La Stage portera également sur le rôle réel et potentiel des organisations régionales pour venir à bout de ces défis régionaux continus. D’un côté, les États de la région comprennent la nécessité d’une meilleure intégration économique afin de créer des économies d’échelle et des bénéfices commerciaux connexes. Ainsi, le Rwanda, déjà membre de la Communauté d’Afrique de l’Est (EAC), aux côtés de l’Ouganda et du Burundi, a rejoint la Communauté économique des États de l’Afrique centrale (CEEAC) en 2016, tandis qu’en 2017, les efforts déployés par le Burundi pour rejoindre la Communauté de développement d’Afrique australe (SADC) ont été récompensés. L’appartenance à ces organisations présente des opportunités économiques importantes, mais elle est également exploitée par les gouvernements désireux de réduire le risque d’ingérence régionale dans leurs affaires internes.

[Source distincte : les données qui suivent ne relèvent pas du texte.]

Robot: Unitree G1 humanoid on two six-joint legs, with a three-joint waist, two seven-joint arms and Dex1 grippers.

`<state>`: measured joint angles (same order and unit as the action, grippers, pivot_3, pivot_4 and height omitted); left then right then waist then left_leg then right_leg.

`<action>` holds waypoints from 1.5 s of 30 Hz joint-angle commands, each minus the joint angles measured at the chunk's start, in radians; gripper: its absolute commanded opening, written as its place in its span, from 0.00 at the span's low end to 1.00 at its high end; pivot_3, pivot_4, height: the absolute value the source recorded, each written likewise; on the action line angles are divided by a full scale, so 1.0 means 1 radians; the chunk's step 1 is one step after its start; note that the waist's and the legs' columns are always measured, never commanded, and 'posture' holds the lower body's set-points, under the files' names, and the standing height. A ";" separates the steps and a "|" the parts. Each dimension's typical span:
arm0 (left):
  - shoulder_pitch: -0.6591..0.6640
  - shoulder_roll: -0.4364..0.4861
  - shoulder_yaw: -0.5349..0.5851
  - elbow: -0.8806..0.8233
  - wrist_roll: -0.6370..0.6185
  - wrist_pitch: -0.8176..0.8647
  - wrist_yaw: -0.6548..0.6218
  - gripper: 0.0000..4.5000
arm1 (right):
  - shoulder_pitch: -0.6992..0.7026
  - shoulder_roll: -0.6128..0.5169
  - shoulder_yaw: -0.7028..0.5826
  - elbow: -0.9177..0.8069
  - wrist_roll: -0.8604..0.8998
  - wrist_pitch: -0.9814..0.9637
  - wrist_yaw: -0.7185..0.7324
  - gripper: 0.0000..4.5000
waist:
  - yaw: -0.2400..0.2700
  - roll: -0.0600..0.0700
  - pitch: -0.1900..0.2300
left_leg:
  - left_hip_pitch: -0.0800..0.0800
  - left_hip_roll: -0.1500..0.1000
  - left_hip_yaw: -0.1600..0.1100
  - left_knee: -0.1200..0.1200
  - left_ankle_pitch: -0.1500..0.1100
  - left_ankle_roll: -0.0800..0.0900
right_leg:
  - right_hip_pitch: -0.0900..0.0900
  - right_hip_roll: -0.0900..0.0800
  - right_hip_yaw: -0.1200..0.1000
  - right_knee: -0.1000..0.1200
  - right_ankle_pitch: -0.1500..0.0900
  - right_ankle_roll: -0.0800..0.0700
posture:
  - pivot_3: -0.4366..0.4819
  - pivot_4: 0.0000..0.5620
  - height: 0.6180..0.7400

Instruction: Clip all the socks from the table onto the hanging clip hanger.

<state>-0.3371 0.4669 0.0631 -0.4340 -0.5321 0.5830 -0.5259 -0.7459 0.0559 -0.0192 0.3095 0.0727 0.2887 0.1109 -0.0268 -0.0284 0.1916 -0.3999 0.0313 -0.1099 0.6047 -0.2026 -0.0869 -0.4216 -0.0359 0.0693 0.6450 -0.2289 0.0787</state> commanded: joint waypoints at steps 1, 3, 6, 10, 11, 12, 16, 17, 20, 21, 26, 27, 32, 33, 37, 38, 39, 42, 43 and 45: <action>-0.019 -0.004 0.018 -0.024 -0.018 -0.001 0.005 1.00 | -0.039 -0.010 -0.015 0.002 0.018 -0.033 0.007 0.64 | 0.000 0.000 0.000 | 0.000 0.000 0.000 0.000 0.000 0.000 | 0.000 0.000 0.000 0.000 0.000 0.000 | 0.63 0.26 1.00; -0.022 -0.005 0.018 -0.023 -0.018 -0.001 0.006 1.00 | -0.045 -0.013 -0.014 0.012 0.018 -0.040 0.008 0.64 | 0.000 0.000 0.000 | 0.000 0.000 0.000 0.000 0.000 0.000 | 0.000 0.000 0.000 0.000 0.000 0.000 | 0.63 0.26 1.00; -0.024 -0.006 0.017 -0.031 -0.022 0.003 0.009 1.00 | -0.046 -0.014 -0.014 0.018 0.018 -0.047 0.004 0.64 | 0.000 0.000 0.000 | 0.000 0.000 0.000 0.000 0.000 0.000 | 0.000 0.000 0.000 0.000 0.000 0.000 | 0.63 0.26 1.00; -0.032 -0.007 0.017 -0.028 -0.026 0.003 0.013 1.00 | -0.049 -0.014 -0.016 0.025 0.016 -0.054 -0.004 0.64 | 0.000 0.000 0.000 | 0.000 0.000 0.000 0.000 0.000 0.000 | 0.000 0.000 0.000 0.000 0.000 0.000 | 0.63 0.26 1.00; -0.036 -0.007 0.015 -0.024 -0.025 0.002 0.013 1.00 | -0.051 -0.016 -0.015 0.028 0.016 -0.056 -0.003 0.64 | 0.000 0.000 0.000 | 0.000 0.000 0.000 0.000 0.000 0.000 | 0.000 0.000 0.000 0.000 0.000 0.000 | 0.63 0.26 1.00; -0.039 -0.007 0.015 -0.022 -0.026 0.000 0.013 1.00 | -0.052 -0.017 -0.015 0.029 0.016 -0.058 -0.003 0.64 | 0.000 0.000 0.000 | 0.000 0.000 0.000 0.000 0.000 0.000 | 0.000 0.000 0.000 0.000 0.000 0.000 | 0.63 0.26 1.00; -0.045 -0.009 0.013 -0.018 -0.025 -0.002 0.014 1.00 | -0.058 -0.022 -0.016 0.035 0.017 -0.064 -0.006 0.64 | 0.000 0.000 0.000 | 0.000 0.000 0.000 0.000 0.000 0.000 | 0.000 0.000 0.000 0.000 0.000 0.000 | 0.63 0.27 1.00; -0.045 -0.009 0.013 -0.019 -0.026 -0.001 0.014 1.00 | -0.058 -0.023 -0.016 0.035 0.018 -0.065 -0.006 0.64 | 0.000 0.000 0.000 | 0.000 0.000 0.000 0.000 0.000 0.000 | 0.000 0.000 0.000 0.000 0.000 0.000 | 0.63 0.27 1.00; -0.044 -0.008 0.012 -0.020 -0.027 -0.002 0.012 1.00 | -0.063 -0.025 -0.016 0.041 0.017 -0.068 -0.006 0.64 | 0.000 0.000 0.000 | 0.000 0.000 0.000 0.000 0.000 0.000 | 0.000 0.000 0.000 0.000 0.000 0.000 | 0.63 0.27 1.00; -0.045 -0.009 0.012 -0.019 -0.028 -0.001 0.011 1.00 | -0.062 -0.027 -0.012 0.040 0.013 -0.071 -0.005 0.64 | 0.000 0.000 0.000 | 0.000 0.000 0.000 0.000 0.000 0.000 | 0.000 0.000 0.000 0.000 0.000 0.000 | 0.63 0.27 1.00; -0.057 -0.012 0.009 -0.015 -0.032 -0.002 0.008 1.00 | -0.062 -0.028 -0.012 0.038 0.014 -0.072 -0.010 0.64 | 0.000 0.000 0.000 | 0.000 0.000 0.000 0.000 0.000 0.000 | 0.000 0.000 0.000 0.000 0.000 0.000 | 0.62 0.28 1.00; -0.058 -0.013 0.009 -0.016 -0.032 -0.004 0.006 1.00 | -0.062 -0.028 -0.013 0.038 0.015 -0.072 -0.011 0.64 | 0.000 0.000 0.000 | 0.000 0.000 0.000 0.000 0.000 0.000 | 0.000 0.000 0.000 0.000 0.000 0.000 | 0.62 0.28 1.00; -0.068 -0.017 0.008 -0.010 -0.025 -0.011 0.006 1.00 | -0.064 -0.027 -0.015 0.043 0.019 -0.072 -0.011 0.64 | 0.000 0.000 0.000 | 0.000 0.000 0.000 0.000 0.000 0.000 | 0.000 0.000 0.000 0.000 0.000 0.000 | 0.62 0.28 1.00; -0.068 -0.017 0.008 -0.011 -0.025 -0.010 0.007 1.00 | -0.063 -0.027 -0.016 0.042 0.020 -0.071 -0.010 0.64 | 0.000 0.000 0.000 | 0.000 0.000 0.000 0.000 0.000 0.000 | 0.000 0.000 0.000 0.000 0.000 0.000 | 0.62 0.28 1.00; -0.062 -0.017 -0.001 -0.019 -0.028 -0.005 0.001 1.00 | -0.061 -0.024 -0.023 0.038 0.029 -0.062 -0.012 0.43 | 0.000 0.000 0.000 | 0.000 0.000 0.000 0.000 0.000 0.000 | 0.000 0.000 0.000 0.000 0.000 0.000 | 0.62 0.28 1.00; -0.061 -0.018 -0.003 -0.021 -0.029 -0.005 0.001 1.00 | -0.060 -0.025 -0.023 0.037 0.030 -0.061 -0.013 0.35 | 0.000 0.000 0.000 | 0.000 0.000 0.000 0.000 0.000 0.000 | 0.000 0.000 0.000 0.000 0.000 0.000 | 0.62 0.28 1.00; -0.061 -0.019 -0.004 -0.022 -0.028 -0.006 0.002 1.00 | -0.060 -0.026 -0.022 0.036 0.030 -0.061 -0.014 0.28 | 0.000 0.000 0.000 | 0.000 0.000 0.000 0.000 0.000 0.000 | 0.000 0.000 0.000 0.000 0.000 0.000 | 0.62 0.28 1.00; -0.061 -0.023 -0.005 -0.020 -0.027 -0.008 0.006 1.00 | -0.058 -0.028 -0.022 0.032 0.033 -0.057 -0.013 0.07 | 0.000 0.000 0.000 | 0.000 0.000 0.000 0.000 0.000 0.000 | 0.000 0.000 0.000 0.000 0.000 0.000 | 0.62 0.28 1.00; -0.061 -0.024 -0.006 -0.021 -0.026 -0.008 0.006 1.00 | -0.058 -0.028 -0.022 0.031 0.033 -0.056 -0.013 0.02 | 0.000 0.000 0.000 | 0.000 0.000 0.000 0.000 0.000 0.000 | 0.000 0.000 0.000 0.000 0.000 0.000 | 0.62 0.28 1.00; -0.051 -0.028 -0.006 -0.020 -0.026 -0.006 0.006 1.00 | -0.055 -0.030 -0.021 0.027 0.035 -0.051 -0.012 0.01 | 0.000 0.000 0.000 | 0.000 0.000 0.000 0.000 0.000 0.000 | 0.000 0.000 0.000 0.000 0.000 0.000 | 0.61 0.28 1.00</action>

Des tensions similaires se constatent au niveau des initiatives axées sur la gestion de la crise, notamment mises en œuvre par l’Union africaine (UA). D’un côté, les États sont attachés à l’UA et tentent de bénéficier de leur qualité de membre de l’organisation, y compris en participant à des missions de maintien de la paix. De l’autre, ils veulent éviter une ingérence dans leurs affaires internes au nom du respect de leur souveraineté. Le Stage nous permettra d’analyser les différents processus et initiatives d’intégration et de coopération régionales en cours, en abordant à la fois les défis et les opportunités que ceux-ci présentent. Cette analyse s’inscrit dans le cadre de la stratégie globale adoptée par le Stage : il s’agit en effet de reconnaître tant la manière dont les dynamiques régionales formelles et informelles sont imbriquées que le rôle crucial joué par les dynamiques locales et nationales.